# Supplied material:

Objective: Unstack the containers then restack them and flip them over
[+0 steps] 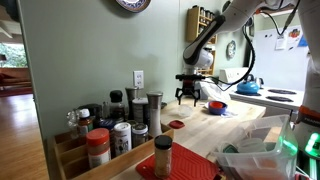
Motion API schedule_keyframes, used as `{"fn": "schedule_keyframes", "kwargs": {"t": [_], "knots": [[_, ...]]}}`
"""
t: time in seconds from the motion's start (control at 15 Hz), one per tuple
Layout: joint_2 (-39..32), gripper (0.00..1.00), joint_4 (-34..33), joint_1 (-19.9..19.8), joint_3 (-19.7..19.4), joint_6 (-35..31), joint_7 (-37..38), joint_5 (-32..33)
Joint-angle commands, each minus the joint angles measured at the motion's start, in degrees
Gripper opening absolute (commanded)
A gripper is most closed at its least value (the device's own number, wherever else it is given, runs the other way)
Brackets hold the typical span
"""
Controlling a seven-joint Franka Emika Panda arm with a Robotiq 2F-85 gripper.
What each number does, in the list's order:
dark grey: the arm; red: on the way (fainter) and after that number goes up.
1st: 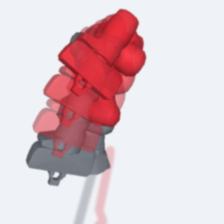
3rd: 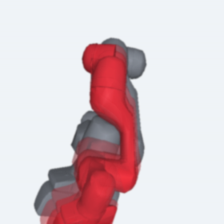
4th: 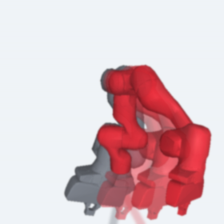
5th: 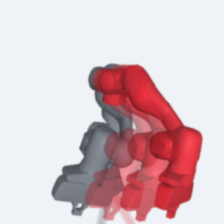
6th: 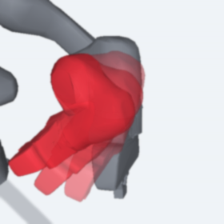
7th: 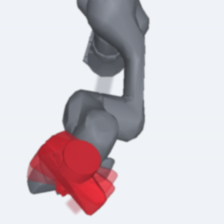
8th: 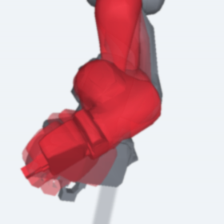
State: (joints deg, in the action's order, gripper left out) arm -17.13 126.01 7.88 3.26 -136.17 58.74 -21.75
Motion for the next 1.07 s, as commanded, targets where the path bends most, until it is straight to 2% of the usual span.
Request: {"fn": "schedule_keyframes", "kwargs": {"t": [0.0,0.4,0.47,0.53,0.67,0.87,1.0], "knots": [[1.62,1.0,4.75,-0.74,0.9,-3.39,0.43,-5.14],[-0.34,1.0,4.22,-0.84,2.7,-4.91,-0.55,-15.05],[-0.56,0.77,4.11,-0.73,2.83,-5.21,-0.82,-16.15],[-0.76,0.74,3.98,-0.63,2.93,-5.33,-1.02,-17.08],[-0.97,0.58,3.62,-0.24,2.76,-5.19,-0.5,-17.46],[-1.07,0.56,2.7,1.01,1.77,-3.91,2.9,-13.91],[-1.05,0.56,1.73,2.84,0.44,-2.71,8.85,-7.31]]}}
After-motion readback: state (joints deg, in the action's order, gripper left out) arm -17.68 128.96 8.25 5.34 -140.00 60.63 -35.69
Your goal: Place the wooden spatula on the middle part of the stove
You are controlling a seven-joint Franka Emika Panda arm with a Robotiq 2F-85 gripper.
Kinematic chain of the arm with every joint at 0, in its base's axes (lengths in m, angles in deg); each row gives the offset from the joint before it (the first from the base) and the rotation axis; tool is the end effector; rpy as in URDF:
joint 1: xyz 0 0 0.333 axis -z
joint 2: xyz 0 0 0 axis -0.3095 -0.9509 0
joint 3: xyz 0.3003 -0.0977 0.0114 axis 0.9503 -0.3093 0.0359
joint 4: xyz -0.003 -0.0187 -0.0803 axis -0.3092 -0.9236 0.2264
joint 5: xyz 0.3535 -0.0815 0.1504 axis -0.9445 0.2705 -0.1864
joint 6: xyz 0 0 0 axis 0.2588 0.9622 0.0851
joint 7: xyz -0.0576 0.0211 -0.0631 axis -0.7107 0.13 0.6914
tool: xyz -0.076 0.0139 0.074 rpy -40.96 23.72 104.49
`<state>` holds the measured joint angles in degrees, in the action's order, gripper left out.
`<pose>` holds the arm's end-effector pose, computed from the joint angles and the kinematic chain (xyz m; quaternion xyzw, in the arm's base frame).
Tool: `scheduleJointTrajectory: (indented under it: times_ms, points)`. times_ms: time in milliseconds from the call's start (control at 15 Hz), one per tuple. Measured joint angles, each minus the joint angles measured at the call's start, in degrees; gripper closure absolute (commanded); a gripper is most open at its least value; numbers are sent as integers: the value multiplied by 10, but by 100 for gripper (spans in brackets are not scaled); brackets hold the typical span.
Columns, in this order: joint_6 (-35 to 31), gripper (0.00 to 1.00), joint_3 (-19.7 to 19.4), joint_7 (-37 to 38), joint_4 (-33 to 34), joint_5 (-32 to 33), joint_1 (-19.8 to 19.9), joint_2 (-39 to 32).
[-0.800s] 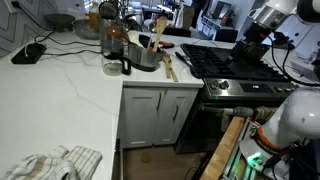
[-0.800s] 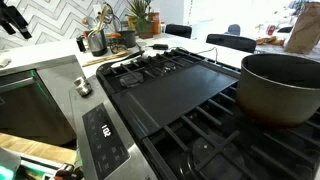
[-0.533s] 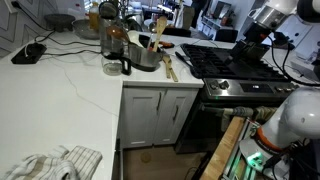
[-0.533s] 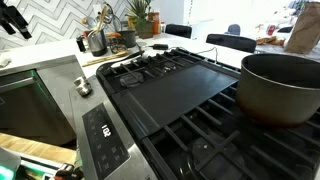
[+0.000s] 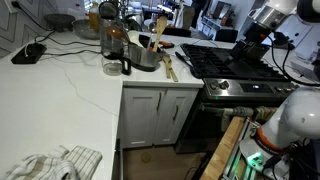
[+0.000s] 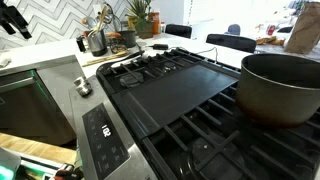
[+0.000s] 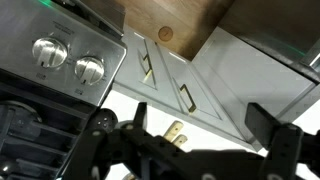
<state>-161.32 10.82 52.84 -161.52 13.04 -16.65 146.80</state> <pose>0.2701 -0.0119 0.5398 -0.9899 0.0618 -0.1111 0.0628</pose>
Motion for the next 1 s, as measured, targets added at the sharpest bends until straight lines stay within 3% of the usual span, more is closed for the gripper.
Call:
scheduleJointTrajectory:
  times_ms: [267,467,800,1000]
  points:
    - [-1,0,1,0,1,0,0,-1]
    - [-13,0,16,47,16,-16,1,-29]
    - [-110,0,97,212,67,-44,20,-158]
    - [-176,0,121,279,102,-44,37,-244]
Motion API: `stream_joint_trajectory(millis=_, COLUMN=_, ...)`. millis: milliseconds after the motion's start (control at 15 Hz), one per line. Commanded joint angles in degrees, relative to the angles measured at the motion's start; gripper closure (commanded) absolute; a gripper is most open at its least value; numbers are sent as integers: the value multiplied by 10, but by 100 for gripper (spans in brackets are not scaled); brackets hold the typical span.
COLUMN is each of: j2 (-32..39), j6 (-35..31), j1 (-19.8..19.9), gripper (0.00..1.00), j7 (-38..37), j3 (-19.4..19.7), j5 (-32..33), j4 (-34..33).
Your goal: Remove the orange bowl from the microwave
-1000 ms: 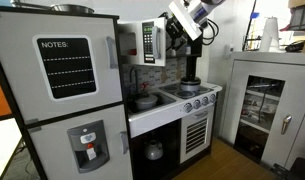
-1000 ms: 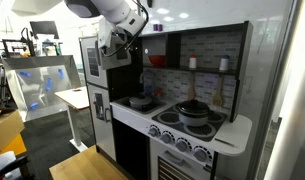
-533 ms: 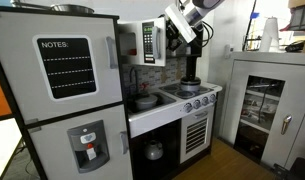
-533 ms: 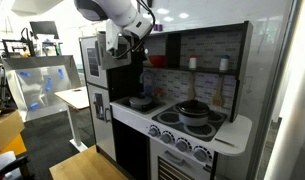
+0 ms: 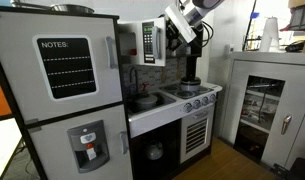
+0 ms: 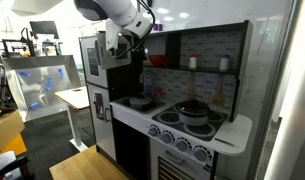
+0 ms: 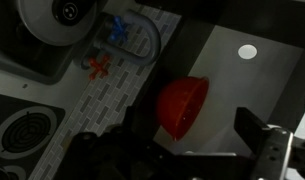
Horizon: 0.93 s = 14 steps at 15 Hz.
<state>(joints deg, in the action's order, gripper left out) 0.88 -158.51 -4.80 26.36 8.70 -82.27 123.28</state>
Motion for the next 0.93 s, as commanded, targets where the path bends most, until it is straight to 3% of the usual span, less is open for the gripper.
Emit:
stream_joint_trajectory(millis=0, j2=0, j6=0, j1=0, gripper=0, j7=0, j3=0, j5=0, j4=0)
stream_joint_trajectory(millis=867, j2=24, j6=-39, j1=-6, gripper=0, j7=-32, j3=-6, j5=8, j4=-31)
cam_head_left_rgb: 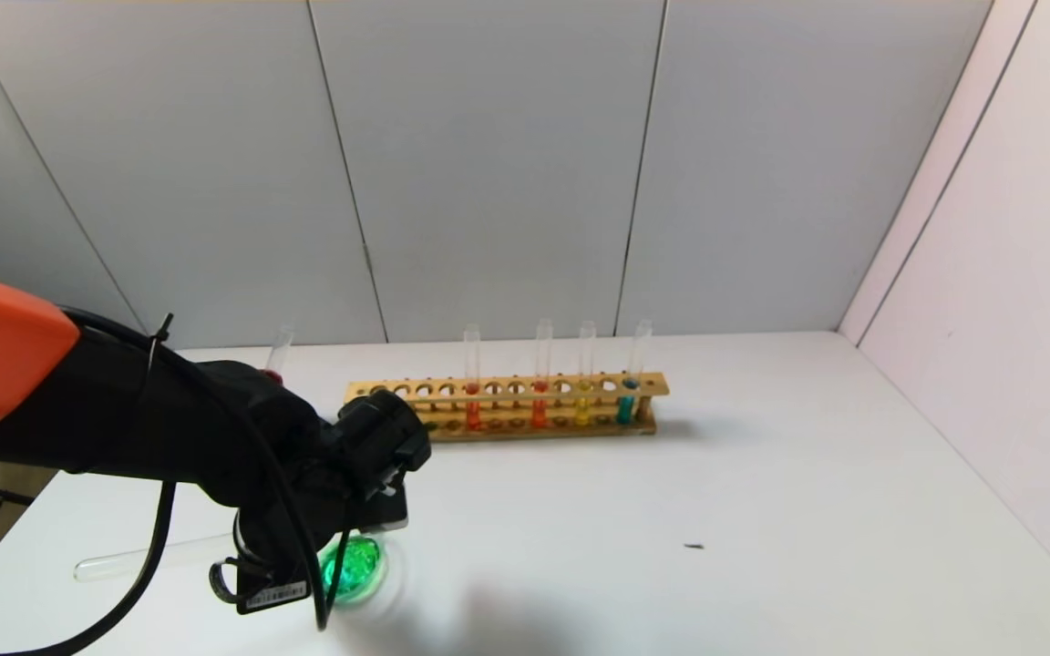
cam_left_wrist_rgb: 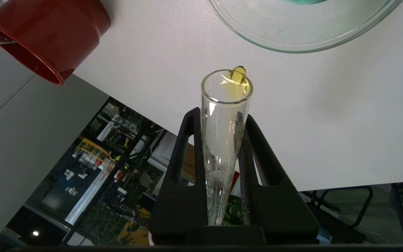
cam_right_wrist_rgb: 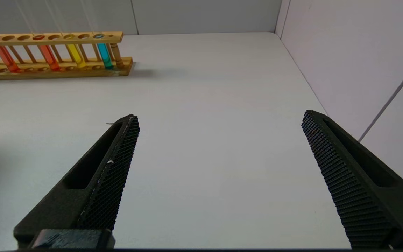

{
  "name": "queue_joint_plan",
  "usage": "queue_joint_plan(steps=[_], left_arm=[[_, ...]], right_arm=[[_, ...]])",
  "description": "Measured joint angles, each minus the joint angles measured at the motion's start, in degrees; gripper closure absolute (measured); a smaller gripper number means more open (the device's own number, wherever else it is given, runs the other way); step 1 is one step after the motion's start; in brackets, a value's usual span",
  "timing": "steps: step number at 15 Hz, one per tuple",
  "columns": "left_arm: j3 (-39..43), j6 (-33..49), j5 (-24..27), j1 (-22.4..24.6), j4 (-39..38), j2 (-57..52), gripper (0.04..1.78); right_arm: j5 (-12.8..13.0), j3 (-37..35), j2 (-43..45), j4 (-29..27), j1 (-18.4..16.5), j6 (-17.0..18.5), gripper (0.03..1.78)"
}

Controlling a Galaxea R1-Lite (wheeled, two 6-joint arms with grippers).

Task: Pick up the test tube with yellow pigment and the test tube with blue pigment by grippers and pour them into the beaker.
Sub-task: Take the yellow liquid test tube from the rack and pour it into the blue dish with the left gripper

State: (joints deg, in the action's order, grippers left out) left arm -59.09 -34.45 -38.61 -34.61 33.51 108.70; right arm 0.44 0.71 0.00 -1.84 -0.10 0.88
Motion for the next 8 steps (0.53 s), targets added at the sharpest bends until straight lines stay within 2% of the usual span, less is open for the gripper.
queue_joint_plan(steps=[8], left_arm=[[-2.4,-0.2,-1.6,-1.7,3.6,4.5,1.51]], right_arm=[[0.0,0.0,0.0,0.0,0.0,0.0,0.11]])
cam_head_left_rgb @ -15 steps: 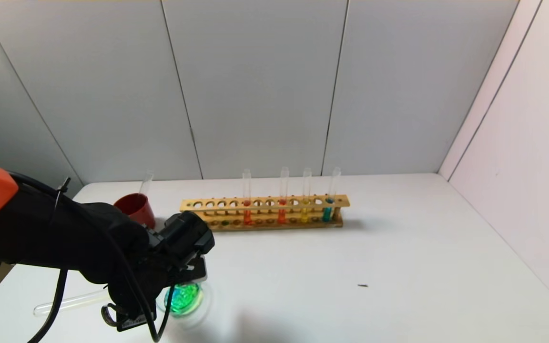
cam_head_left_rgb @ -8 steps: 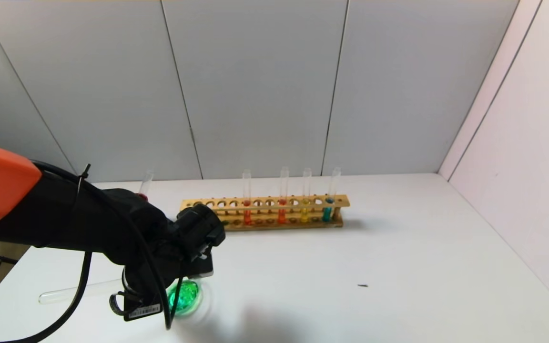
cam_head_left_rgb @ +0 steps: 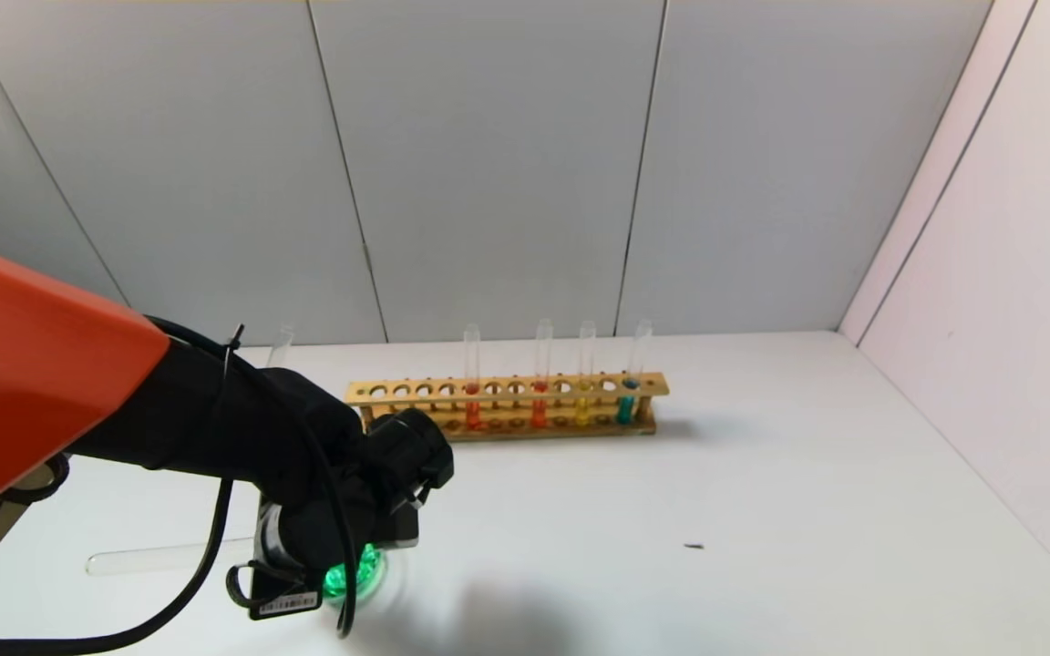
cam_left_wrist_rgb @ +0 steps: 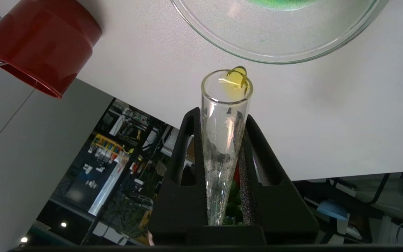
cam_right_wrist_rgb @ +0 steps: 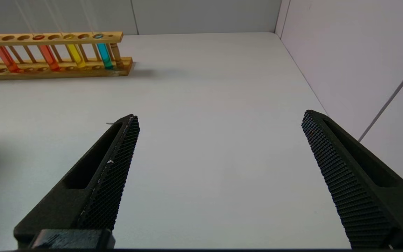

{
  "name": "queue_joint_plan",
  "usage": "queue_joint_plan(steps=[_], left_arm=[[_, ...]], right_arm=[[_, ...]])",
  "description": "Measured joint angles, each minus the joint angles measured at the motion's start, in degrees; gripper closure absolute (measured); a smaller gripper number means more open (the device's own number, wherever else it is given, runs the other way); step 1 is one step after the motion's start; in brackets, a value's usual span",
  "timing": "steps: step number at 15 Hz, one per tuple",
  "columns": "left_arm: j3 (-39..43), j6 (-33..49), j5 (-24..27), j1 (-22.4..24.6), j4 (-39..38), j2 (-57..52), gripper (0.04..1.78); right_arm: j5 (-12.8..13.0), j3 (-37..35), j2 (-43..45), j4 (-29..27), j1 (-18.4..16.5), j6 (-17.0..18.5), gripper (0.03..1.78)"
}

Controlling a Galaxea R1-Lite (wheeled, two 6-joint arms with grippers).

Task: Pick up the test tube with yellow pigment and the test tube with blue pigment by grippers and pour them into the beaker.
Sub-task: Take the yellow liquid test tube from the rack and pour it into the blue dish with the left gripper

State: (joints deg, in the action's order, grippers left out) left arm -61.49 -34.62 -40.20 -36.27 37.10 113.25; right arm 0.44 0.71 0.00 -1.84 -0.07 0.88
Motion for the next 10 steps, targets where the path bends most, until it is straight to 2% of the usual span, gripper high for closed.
queue_joint_plan(steps=[10], left_arm=[[-1.9,0.3,-0.3,-1.7,6.4,3.9,1.51]], right_arm=[[0.0,0.0,0.0,0.0,0.0,0.0,0.11]])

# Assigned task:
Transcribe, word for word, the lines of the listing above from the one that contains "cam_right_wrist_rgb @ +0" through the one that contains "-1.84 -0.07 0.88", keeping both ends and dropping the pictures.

# Reply:
cam_right_wrist_rgb @ +0 steps: 

{
  "name": "queue_joint_plan",
  "usage": "queue_joint_plan(steps=[_], left_arm=[[_, ...]], right_arm=[[_, ...]])",
  "description": "Measured joint angles, each minus the joint angles measured at the motion's start, in degrees; gripper closure absolute (measured); a smaller gripper number means more open (the device's own number, wherever else it is given, runs the other way); step 1 is one step after the motion's start; in brackets, a value's usual span",
  "timing": "steps: step number at 15 Hz, one per tuple",
  "columns": "left_arm: j3 (-39..43), j6 (-33..49), j5 (-24..27), j1 (-22.4..24.6), j4 (-39..38), j2 (-57..52), gripper (0.04..1.78); right_arm: j5 (-12.8..13.0), j3 (-37..35), j2 (-43..45), j4 (-29..27), j1 (-18.4..16.5), j6 (-17.0..18.5), gripper (0.03..1.78)"
}

Controlling a Galaxea R1-Lite (wheeled, two 6-joint arms with grippers).

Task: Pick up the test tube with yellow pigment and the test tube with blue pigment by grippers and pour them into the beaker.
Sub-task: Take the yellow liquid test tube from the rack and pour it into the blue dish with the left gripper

State: (joints deg, in the action's order, grippers left out) left arm -61.49 -34.62 -40.20 -36.27 37.10 113.25; right arm 0.44 0.71 0.00 -1.84 -0.07 0.88

This finishes the output.